Senequier joined AXA Group, a French insurer, in 1996. It was there that the founded AXA Private Equity. As CEO, she turned what was then a marginal fund management business into one Europe’s biggest private equity investors with $32bn of assets.
Stephen Schwarzman, Chairman and CEO of The Blackstone Group, and Henry Kravis, co-Chairman and co‑CEO of KKR & Co. — both long-time acquaintances of Senequier — reportedly backed out of talks to acquire AXA Private Equity when it became clear she wanted to be her own boss.
Ardian made up for an earlier disappointment, which apparently rankled Senequier for some time (and perhaps still does). After ten years building up a private equity division she started at GAN Group — another French insurer, now owned by Groupama — her MBO bid to take it over in 1995 was blocked by a long drawn out political process. GAN was eventually bailed out by the French state.
In 1972, Senequier graduated from Ecole Polytechnique, France’s elite engineering school. She was of the first seven women to achieve this feat. Forty years on she was made Chevalier de la Légion d’Honneur by the French state.

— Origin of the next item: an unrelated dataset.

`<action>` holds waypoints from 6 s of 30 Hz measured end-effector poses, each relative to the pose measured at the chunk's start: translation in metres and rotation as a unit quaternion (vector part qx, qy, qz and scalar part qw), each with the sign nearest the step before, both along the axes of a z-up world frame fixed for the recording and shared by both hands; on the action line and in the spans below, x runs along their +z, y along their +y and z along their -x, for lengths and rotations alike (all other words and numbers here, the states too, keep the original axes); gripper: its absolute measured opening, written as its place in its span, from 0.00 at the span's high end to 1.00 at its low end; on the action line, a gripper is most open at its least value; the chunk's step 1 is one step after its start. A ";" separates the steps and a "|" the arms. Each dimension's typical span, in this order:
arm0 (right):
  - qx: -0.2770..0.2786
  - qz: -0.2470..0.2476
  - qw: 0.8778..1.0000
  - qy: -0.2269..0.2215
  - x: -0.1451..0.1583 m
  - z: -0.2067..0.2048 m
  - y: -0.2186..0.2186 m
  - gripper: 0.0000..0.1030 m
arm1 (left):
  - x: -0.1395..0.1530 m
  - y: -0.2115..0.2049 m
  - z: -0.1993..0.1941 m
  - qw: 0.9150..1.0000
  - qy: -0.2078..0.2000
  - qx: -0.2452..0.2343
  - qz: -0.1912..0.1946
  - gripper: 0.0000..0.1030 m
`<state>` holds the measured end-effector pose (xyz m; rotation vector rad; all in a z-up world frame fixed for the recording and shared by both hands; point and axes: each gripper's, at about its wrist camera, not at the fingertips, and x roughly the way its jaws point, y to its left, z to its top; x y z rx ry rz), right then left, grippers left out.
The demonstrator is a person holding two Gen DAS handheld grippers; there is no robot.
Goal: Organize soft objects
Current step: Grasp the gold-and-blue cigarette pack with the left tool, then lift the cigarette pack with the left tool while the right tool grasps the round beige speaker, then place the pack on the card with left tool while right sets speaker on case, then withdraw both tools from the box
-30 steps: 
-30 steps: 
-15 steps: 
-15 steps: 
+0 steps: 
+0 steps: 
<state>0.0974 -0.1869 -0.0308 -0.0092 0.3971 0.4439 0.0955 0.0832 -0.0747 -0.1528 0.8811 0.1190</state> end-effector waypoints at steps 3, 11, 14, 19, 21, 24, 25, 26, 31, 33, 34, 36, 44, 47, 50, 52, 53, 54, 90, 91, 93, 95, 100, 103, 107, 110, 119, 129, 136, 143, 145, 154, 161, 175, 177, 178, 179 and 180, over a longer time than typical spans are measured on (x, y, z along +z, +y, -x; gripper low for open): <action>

Senequier began her career as insurance commissioner for the French Ministry of Finance, where she worked from 1975 until 1980.
In June 2020, Ardian Infrastructure joined with other investors in buying a stake in Vodafone and TIM’s INWIT tower JV.
The cheery-looking Senequier often seen in photos belies a tough interior. She makes no apologies for calling out underperforming companies, and if a dose of “l’activisme” is needed to remedy management failings then so be it.
Her attitude is perhaps not surprising. Senequier would not have built up bulging private equity funds at GAN, AXA, and Ardian if she suffered from bouts of sentimentality. She is not afraid to speak her mind, even if that means having a dig at her own country.
Senequier regularly bemoans what she feels is France’s lack of support for financial services. “French are good cooks”, she once said, “but less financially minded”. She went so far as to suggest that being a woman in a male-dominated world was less of a burden than being French. In a post-Brexit world, Senequier thinks London will still be the number one financial city in Europe. “Private equity is not part of [France’s] culture”, she said.
If Vodafone executives are looking for small talk with Senequier, they might have some success with piano, opera, history, and philosophy. These are invariably listed among her interests. For a meaningful business-focused discussion, they will need to have an honest appraisal to hand of management strengths and weaknesses.
Likely to say: “Is this the best management can do?”
Unlikely to say: “Retirement sounds good.”